Por otro banda, hay que tener presente que, a pesar de que a menudo se presenta el aforo como un privilegio, en un cierto sentido también se puede entender como una limitación, puesto que se privaría a determinadas personas del derecho fundamental a la segunda instancia en el ámbito penal (arte. 24.1 CE). Y es que, en efecto, la actual legislación no permite apelar a un órgano superior cuando ha sido, por ejemplo, el Tribunal Supremo quién ha enjuiciado estas cuestiones. En cualquier caso, el Tribunal Constitucional ha venido a justificar la ausencia de un segundo grado de jurisdicción, no sólo por la especial protección y garantía que supone el enjuiciamiento por un tribunal superior sino porque la propia naturaleza constitucional de esta prerrogativa convierte en innecesaria una ulterior valoración de la proporcionalidad en la restricción del derecho fundamental – en este sentido se expresa, entre otros, la STC núm. 64/2001, de 17 de marzo –.

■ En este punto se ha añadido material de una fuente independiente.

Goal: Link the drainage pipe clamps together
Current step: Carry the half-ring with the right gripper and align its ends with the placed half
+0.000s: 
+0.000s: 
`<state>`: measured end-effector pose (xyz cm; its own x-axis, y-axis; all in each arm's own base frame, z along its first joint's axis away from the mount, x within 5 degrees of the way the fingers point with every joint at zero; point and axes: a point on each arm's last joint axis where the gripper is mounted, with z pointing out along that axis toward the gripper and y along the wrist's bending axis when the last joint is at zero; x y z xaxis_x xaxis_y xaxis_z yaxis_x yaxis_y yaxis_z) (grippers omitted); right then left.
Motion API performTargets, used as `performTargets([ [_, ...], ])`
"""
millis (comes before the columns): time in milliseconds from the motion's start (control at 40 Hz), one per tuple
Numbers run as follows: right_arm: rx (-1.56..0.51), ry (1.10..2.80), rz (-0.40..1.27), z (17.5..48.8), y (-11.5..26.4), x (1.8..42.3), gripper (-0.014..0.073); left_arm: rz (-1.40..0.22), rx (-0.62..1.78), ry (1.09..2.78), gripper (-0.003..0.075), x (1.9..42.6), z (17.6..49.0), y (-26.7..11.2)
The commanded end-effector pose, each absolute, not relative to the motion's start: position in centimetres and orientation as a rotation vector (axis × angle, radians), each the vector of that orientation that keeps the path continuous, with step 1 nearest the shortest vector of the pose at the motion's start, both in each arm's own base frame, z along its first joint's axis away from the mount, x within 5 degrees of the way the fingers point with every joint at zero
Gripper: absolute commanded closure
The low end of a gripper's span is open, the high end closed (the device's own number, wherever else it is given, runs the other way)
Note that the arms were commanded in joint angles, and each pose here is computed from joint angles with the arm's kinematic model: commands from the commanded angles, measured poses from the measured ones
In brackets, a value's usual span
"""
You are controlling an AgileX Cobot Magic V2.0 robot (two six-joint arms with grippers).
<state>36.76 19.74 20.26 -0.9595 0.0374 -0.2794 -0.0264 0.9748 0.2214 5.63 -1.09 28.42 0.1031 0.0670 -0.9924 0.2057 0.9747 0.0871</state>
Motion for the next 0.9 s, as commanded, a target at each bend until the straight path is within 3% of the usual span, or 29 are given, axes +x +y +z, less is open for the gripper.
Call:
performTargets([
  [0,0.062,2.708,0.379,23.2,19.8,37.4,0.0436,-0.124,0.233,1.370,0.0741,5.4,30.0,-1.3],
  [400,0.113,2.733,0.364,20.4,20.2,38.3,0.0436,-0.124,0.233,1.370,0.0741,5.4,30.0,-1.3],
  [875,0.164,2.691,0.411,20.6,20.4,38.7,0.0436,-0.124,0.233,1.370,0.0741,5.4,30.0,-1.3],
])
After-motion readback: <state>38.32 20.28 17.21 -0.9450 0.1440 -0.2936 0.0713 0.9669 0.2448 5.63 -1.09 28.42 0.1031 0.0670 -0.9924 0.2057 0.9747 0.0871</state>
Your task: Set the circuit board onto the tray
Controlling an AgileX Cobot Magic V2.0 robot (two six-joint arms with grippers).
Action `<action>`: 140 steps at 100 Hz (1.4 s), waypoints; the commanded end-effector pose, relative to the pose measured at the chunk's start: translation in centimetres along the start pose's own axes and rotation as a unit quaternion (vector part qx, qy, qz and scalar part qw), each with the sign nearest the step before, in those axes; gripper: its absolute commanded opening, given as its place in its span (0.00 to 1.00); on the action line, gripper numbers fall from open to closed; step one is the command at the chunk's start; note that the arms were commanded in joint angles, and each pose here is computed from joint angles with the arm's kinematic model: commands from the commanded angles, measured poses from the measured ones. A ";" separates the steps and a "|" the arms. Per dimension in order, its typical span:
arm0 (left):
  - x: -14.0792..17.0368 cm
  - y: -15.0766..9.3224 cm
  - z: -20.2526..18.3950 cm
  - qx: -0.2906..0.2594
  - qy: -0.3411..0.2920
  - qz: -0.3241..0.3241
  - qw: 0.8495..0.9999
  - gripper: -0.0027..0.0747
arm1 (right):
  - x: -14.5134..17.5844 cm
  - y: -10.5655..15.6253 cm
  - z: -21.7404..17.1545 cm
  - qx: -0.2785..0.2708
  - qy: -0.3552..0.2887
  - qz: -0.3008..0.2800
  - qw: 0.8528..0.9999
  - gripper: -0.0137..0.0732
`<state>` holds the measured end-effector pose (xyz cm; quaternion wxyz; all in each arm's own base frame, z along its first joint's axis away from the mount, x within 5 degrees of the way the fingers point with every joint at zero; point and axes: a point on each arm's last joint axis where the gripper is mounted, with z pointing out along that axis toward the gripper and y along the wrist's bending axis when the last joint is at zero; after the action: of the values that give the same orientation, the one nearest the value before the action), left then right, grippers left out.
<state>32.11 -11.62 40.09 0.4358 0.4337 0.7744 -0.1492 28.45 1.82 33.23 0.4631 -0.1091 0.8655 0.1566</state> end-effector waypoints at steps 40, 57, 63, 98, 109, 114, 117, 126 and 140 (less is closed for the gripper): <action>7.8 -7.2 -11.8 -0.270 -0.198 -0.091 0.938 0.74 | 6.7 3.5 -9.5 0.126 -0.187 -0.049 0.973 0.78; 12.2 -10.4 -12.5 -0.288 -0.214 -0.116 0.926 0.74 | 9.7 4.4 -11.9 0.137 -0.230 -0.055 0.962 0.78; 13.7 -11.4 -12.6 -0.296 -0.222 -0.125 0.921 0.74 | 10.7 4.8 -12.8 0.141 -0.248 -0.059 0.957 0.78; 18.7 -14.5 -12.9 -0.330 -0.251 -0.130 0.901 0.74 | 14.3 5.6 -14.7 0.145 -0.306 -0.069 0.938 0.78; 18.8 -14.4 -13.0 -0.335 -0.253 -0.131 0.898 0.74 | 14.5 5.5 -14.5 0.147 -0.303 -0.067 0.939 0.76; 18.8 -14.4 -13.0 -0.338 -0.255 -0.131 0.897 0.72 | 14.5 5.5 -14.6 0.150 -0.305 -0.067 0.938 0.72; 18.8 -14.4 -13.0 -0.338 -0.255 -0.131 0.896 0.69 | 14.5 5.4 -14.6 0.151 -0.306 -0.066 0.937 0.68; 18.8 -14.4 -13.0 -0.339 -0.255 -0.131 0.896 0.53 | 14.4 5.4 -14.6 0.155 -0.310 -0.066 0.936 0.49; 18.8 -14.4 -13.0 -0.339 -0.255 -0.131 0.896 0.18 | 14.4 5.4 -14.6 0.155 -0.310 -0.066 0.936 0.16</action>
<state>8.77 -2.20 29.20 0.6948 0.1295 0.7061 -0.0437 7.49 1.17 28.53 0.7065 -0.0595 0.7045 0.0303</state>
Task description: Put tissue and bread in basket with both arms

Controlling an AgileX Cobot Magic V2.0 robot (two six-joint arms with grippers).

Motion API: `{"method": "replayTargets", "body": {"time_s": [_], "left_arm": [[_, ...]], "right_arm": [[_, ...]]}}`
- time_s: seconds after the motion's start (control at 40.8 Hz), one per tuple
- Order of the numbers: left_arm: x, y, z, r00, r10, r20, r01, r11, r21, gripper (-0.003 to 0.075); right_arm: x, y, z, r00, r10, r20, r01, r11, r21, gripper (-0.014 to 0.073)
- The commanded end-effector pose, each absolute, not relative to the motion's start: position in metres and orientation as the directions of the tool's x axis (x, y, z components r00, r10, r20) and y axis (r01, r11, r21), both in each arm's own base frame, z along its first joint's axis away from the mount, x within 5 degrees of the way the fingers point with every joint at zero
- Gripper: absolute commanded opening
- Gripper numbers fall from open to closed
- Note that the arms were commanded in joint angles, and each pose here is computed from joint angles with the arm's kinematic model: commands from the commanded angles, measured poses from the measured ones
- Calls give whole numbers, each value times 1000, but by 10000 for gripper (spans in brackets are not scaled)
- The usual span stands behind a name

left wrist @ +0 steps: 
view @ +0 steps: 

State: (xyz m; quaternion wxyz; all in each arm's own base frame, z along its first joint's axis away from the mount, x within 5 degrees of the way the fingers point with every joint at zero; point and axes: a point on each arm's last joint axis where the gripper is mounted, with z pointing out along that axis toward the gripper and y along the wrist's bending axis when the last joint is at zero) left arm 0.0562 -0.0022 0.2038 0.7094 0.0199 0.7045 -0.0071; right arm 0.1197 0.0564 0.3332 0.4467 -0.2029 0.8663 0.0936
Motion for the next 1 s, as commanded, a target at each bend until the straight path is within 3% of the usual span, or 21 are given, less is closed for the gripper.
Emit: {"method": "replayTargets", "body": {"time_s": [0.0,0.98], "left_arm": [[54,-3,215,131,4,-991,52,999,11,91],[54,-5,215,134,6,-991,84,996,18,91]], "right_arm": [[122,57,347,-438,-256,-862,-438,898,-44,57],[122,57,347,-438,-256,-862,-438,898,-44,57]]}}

Finalmente, se puede plantear un último interrogante: el fuero judicial especial es renunciable, como parece que ha planteado el Síndico de Agravios? A nuestro entender, la respuesta tiene que ser negativa puesto que, cómo hemos dicho antes, no se trata de un privilegio personal sino de una prerrogativa que forma parte de la configuración institucional del cargo que se ocupa. Las normas que establecen la competencia objetiva de los diferentes órganos judiciales – incluyendo los fueros especiales – son normas de carácter imperativo, indisponibles por las partes, tal y cómo ha subrayado expresamente el Tribunal Constitucional – por ejemplo, en la STC núm. 22/1992, de 11 de febrero – Por lo tanto, si una persona quisiera renunciar a su aforo tendría que desistir también, de forma necesaria, del cargo público que ocupa.
De todas maneras, es cierto también que, en algunas ocasiones – por ejemplo, en la Interlocutoria de 16 de marzo de 2007, núm. reguera. 20670/2006 –, el Tribunal Supremo ha venido a limitar su propia competencia para enjuiciar determinados hechos cometidos por algunos cargos públicos, condicionándola únicamente a aquellas conductas expresamente relacionadas con el ejercicio del cargo, el que, al final, resultaría contradictorio con la fundamentación que se ha querido dar al aforo.
En definitiva, el aforo es una institución que en el momento actual ofrece demasiados interrogantes y contradicciones, por el que necesariamente habrá que replantear su significado y su extensión dentro de un contexto político y social que reclama los valores de transparencia, de igualdad, de regeneración … y de confianza en las instituciones democráticas.